5.3 Verification and conclusion of dangerous decision-making

In the validation test of danger decision fusion method, we use computer to simulate and verify, and use MATLAB to generate random points in a blank area, which represent various dangers. Four robots are used for formation, four squares are used to represent four AUVs. Three AUVs are used for feature extraction and confidence assignment. One AUV is used as the fusion center to make decision. Computing with the fusion method of dangerous decision given in the previous paper. Five states in the course of the voyage are computed, and the clockwise direction is from state 1 to state 5. Compare single AUV facing dangerous decision with multiple AUV facing dangerous decision. Using the above-mentioned risk decision-making method, we can decide what kind of danger level the formation is in.

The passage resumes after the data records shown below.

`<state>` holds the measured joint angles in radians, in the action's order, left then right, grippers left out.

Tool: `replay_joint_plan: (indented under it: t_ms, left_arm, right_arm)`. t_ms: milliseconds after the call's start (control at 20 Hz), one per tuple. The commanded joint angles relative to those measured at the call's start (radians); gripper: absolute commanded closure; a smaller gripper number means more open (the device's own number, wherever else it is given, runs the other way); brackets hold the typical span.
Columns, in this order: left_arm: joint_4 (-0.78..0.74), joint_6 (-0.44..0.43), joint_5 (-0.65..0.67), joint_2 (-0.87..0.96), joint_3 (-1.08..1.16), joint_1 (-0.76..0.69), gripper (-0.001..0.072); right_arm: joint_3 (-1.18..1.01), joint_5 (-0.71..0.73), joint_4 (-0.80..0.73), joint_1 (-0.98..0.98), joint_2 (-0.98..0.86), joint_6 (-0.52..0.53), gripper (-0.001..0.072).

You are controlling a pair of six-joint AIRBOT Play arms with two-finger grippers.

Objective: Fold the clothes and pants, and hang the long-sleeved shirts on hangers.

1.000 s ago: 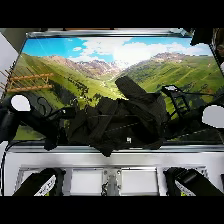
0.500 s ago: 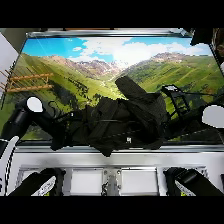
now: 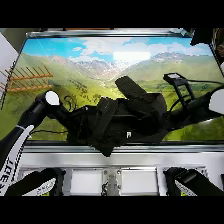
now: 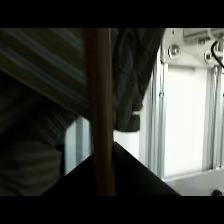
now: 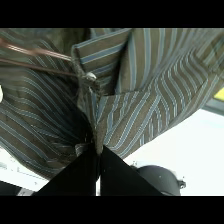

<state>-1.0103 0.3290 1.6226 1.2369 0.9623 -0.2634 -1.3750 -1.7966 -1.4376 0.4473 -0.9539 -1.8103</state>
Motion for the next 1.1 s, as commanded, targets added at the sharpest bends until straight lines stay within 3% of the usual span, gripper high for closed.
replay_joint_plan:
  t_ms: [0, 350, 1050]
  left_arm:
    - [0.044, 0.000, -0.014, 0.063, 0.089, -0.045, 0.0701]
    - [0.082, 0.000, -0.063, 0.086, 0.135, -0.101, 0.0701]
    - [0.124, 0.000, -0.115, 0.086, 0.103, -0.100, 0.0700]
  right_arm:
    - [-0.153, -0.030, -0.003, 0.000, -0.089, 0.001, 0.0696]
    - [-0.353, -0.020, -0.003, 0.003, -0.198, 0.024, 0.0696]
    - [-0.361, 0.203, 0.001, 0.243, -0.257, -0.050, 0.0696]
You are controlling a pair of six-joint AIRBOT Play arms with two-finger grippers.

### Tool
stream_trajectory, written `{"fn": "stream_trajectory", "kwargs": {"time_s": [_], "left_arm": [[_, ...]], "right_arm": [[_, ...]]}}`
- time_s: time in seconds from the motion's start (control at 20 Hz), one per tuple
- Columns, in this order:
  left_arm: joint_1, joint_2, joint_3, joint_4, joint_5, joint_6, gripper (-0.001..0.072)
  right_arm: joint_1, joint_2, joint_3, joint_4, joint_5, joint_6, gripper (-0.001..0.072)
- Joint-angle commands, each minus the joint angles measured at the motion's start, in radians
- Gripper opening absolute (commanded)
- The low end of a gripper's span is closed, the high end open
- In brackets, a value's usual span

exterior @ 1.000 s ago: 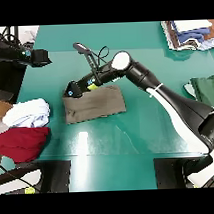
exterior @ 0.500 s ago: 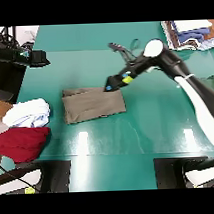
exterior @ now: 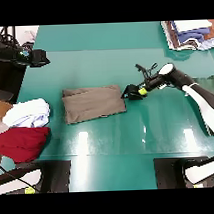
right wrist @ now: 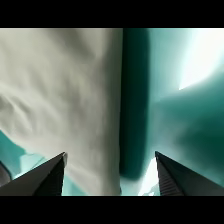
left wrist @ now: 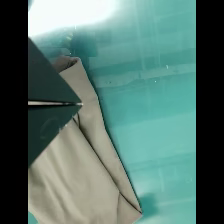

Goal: Fold the shirts.

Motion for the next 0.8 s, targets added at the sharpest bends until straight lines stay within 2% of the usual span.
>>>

Improve the viability of the whole formation (Fig. 2).

Fig. 2
figure 2

The clockwise direction from the lower left corner is state 1 to state 5

Confidence value of single AUV in danger decision-making

Confidence value of multi-AUV decision-making on danger after information fusion

From the calculation results, we can see that when a single AUV makes a dangerous decision, it can’t make a good decision at the second moment of state that it is in a major danger, and even assign a part of the decision-making value to non-danger. For primary danger, level two danger and grave dangers, the analysis is not accurate enough and the boundaries are blurred. In state 1, it is not particularly ideal to distinguish between non-danger and primary danger. In some cases, it is impossible to highlight a decision directly, which will lead to the extension of AUV decision-making time. When we fuse multi-AUV data, compared with single AUV decision-making, multi-AUV will not appear the fuzzy expression of a certain decision-making. The decision-making is more prominent than other decisions. In state 2, we can see that the formation clearly gives the decision-making of great danger. In state 1, the decision-making that is not prominent enough compared with single AUV is obtained through multi-AUV information fusion. More prominent risk-free decision-making, in state 5, compared with single AUV, for risk-free decision-making, enhance the credibility. Through multi-AUV information fusion, the formation can better understand its own environment and strengthen the ability of the whole formation to deal with dangers (Fig. 3; Tables 2, 3) .

Fig. 3
figure 3

Decision-making without integration and decision-making after integration

At the same time, we can see from the histogram that yellow represents the fusion decision and blue represents the single decision. Compared with the fusion decision, the single decision sometimes gives the same confidence value to both risk levels, single decision can not give a salient result. After the fusion, the danger decision is more concentrated on a danger level, and the danger level is given. By fusing multiple AUV decision-making, we will get a certain decision-making.

6 Conclusion

In this paper, a multi-AUV danger decision-making method is proposed, which can improve the survivability of formation in the process of task execution. The feasibility of multi-AUV is verified by calculation. It can improve the survivability and decision-making ability of multi-AUV in the future practical environment. Based on transferable confidence model, the information or decision-making provided by each AUV is fused at the confidence layer, and the final decision is made. In the whole danger decision-making process, the selection of appropriate identification framework for AUV and the effective design of AUV information model are two key factors to improve the overall decision-making. Finer recognition frameworks and measurement functions will improve the accuracy of decision-making. In future work, we can introduce discount factors, strengthen the proportion of assured information, and improve the overall decision-making efficiency. In decision-making model, improving the effective observation of the danger is also a methods to improve the accuracy of decision-making.